┌──

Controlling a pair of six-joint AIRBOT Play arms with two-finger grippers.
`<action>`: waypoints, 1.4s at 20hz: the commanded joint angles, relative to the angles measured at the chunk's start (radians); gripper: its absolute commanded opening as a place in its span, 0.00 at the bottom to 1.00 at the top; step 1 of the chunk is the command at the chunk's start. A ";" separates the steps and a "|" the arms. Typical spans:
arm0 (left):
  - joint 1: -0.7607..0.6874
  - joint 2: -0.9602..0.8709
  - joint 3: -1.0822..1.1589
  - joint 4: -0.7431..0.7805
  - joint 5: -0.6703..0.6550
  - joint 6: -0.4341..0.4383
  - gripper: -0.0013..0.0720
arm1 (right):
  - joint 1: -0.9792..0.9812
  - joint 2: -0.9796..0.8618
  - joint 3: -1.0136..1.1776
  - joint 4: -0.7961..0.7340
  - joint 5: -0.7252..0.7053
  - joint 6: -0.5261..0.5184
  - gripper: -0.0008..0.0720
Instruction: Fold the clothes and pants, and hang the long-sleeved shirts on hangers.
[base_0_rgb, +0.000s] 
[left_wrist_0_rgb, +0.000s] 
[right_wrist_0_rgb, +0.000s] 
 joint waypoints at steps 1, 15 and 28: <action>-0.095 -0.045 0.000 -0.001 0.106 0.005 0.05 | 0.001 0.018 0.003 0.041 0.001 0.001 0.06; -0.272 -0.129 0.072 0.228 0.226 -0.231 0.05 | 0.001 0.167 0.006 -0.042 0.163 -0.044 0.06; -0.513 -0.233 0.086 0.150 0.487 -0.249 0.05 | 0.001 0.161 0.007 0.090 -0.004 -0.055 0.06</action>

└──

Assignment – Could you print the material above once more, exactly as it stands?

Task solution –
Controlling a pair of six-joint AIRBOT Play arms with two-finger grippers.
`<action>`: waypoints, 1.4s at 20hz: the commanded joint angles, relative to the angles measured at the chunk's start (radians); gripper: its absolute commanded opening as a place in its span, 0.00 at the bottom to 1.00 at the top; step 1 of the chunk is the command at the chunk's start. A ";" separates the steps and a "|" the arms. Typical spans:
arm0 (left):
  - joint 1: -0.7607..0.6874
  - joint 2: -0.9602..0.8709
  - joint 3: -1.0822..1.1589
  - joint 4: -0.7431..0.7805
  - joint 5: -0.6703..0.6550
  - joint 6: -0.4341..0.4383
  - gripper: -0.0013..0.0720
arm1 (right):
  - joint 1: -0.9792..0.9812
  - joint 2: -0.9796..0.8618
  - joint 3: -1.0136..1.1776
  - joint 4: -0.7961..0.7340
  - joint 5: -0.7252..0.7053
  - joint 6: -0.5261..0.5184
  - gripper: -0.0008..0.0720
Instruction: Fold the clothes and pants, and hang the long-sleeved shirts on hangers.
[base_0_rgb, +0.000s] 
[left_wrist_0_rgb, +0.000s] 
[right_wrist_0_rgb, +0.000s] 
 joint waypoints at steps 1, 15 and 28: <action>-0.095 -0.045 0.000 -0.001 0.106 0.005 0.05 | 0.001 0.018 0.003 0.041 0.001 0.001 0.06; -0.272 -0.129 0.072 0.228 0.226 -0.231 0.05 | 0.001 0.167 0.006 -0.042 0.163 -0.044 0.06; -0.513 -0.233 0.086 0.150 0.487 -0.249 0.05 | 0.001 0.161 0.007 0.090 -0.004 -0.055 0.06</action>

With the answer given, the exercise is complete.